For Europe’s economy, the November 5 US election offers a “least bad” outcome of a challenging Kamala Harris presidency or a second encounter with Donald Trump which threatens to be yet more bruising than the first.
On two key areas - trade policy and the sharing of rising security costs among Nato allies - Europe expects few favours from a Harris presidency which it sees as “Biden continuity”.
Trump 2.0, on the other hand, presents multiple dangers: if he were to pull US support for Ukraine, European governments would need to ramp up defence spending fast; and if he triggered a global trade war, Europe fears it would be the big loser.
Anti-China measures are a rare area of bipartisan agreement in the US election campaign. For Europe’s export-driven economy, that raises the question as to whether it can continue to juggle trade ties with both the US and China.
Whoever the winner of the US election is, it is unclear whether Europe can continue to benefit from US growth without reducing trade with China itself.
Both US candidates have the same direction of travel - Trump less predictable and perhaps willing to be more confrontational with the European Union.
Half of Europe’s output comes from trade, double the rate in the US, while the region’s 30mn manufacturing jobs - compared to only 13mn in the US - mean it is highly vulnerable to anything that restricts commerce.
Support for free trade in Washington has evaporated in the past decade. Joe Biden chose not to scrap outright tariffs levied in Trump’s first presidency and has added his own focus on US jobs with the Inflation Reduction Act (IRA) subsidies.
While Harris is seen pursuing a path similar to Biden, Trump has threatened to go further with across-the-board tariffs of 10-20% on all imports - including those of Europe, with whom America still has annual trade worth over 1tn euros.
Spanish olive producers have seen their exports to US, once their main foreign market, slump by 70% after Trump in 2018 imposed tariffs which remain in place despite World Trade Organisation (WTO) rulings against them.
For those European companies with US presences, the added uncertainty is whether Trump will follow through on promises to scrap Biden’s IRA green energy subsidies.
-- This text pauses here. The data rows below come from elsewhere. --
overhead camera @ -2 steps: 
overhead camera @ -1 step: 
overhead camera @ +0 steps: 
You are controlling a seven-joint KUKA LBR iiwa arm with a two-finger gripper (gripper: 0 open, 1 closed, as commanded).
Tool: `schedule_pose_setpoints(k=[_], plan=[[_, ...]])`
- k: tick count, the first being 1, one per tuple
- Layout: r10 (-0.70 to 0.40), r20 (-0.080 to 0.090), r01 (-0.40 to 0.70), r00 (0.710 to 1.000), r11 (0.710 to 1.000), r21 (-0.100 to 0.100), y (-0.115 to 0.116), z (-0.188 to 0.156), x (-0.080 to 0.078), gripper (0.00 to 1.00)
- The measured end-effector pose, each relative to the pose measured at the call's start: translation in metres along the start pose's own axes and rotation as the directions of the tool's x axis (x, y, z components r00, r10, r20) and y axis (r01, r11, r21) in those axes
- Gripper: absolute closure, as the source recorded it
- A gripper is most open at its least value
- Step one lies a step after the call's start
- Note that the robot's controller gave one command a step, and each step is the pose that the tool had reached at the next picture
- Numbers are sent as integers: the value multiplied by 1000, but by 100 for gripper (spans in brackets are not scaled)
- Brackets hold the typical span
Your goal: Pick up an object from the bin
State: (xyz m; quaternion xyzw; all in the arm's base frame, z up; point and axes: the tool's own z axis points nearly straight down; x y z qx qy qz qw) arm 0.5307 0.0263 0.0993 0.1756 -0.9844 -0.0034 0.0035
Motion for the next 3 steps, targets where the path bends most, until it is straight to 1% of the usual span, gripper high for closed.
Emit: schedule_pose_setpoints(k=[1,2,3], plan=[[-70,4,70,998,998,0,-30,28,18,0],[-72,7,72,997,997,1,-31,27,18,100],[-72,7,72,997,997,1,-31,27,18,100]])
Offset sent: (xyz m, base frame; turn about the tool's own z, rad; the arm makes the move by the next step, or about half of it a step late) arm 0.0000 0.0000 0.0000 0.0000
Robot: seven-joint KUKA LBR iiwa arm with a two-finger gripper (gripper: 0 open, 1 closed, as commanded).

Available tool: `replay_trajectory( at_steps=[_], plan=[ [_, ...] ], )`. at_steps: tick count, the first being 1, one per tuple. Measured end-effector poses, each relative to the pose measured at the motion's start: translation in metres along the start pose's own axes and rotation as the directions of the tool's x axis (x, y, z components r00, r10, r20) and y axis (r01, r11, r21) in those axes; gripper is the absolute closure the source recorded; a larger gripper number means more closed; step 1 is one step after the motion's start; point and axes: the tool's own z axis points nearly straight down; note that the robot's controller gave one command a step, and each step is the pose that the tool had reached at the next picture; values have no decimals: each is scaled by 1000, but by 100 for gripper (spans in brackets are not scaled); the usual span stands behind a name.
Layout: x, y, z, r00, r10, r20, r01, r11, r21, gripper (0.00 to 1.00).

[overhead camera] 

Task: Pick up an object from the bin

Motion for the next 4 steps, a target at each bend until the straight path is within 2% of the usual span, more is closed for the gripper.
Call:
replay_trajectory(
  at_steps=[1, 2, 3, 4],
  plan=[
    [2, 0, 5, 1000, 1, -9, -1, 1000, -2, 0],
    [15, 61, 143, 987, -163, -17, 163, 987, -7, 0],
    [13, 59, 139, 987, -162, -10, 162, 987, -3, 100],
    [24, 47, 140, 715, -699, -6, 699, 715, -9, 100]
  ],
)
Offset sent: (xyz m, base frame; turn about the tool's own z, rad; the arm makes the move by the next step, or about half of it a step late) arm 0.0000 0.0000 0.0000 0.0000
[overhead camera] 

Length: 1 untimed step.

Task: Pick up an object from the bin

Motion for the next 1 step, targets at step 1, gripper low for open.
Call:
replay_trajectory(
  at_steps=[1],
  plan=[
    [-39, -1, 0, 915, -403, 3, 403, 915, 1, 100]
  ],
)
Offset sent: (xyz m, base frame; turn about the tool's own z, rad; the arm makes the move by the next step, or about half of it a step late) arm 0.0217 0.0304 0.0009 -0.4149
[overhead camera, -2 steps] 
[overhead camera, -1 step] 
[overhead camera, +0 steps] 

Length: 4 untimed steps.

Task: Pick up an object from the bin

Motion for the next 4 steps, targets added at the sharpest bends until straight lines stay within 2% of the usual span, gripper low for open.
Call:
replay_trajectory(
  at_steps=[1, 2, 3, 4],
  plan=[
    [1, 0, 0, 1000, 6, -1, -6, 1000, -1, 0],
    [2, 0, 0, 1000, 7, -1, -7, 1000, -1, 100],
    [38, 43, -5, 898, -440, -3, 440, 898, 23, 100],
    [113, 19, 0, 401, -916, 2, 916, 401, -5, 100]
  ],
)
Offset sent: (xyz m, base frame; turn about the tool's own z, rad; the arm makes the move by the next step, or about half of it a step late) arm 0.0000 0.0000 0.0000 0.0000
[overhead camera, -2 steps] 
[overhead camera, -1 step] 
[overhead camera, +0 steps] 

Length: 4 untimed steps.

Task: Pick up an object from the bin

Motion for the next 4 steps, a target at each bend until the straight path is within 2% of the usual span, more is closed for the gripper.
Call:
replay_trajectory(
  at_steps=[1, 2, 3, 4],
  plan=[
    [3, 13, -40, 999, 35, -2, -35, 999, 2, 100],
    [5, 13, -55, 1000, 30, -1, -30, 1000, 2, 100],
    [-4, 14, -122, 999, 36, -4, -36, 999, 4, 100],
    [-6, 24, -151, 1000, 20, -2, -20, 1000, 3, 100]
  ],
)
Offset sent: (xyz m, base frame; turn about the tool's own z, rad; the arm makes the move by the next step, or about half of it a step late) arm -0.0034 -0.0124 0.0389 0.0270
German machinery firm Trumpf, which employs 2,000 US staff and supplies equipment for electric vehicle batteries and solar, said it was not expanding those activities in the US due to uncertainty about the election outcome.
The US election could also have major implications for the defence budgets of European governments struggling with debt levels inflated by post-pandemic recovery spending.
Again, the question is more one of timing than destination: Harris is expected to pursue US pressure on Europe to pick up more of the tab for regional security while the lack of clarity around Trump’s commitment to Ukraine hugely ups the ante.
While a Harris presidency could have little measurable impact on Europe’s economy, the downside risks of a second Trump term in office are clearly tangible.
Goldman Sachs economists estimate that if Trump went ahead with his tariffs, their direct effect plus the trade uncertainty they would generate could shave one percentage point off output in the 20 countries of the euro area - more than the weak 0.8% growth they are forecast to eke out this year.
Any economic growth benefits to be had if an ebbing US commitment to Ukraine forced Europe to boost defence spending would be cancelled out by the hit the regional economy would take from the resulting geopolitical risk.
The European Commission has a closed-door team of officials to study how the EU will be affected by the election outcome. But any policy conclusions they draw will need to secure an EU consensus - which, as shown by the bloc’s divisions over how to deal with Chinese electric vehicle imports, can be elusive.
Pro-European optimists suggest the US election - especially in the event of a Trump victory - could have a salutary shock effect of finally spurring the region to adopt the type of deep reforms proposed by former ECB chief Mario Draghi last month.